On 03/11/2009, at 03:37, Simon Peyton-Jones wrote:

Roman, Manuel [ccing cvs-ghc for interest]

Consider this:

        let xs = build g
        in map (\y. ...(foldr k z xs)...) ys

The foldr/build rule doesn't fire, because in principle it might take lots of work to construct the list 'xs'. By doing it outside the 'let' we share all the computation of producing xs across every element of ys. But in exchange we allocate xs, and retain it.

A common case is when xs started life as [p..q].  For example

        f x y = length [(a,b) | a <- [1..x], b <- [1..y]]
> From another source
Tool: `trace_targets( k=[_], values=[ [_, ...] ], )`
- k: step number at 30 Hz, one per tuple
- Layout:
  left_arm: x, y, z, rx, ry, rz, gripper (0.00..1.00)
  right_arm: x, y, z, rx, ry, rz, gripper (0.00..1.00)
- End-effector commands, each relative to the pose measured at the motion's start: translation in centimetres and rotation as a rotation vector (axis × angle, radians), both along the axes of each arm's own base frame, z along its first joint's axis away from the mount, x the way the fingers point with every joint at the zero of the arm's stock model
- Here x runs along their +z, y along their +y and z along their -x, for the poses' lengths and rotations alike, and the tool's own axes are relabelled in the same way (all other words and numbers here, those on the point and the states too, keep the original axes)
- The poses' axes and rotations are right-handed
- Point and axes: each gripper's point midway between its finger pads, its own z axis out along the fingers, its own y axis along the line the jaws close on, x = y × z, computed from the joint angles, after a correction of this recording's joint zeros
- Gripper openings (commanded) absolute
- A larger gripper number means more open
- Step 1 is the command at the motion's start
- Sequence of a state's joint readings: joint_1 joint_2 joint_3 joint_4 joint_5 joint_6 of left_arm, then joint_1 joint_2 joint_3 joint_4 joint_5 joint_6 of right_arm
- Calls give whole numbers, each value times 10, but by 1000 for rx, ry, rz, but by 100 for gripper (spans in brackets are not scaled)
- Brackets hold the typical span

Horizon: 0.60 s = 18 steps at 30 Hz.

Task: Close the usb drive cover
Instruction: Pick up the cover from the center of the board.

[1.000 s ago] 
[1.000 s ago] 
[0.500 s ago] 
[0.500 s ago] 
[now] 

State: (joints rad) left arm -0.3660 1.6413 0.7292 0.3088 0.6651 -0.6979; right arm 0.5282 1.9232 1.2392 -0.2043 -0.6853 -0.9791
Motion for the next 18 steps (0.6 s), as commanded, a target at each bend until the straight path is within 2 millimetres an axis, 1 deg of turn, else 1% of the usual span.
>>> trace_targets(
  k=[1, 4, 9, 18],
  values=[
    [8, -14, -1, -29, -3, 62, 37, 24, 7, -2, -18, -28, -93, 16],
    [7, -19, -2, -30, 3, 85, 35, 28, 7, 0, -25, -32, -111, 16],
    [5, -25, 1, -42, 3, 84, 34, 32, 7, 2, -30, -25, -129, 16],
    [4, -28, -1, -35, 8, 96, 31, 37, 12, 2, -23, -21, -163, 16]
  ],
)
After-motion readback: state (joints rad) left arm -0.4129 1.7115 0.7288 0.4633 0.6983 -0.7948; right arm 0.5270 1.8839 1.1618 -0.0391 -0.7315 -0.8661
Then you might reasonably argue that it's cheaper to reconstruct xs for every y, rather than to share it. By the time we've done a bit of inlining we get

        let g = \cn. eftIntFB c n p q
         xs = build g
     in ...as before...

In short, we'd like to treat (build g) as CONLIKE, *for this particular g*. Not for all g's. You can see this by just inlining build in your head to get
        xs = g (:) []
Now if g was CONLIKE we'd be away!

I think you can do this by having two different versions of build: the normal one and a CONLIKE one. In enumFromTo you'd use build_conlike (for Int, at least) whereas for expensive computations you'd use build as before.

Somehow we'd like to say
        
        build is CONLIKE if its argument is CONLIKE

Or possibly

        when trying to decide if (build g) is CONLIKE
        inline 'build' and see if the result is CONLIKE


I wondered whether you've encountered this anywhere in NDP? Or generally whether it rings any bells.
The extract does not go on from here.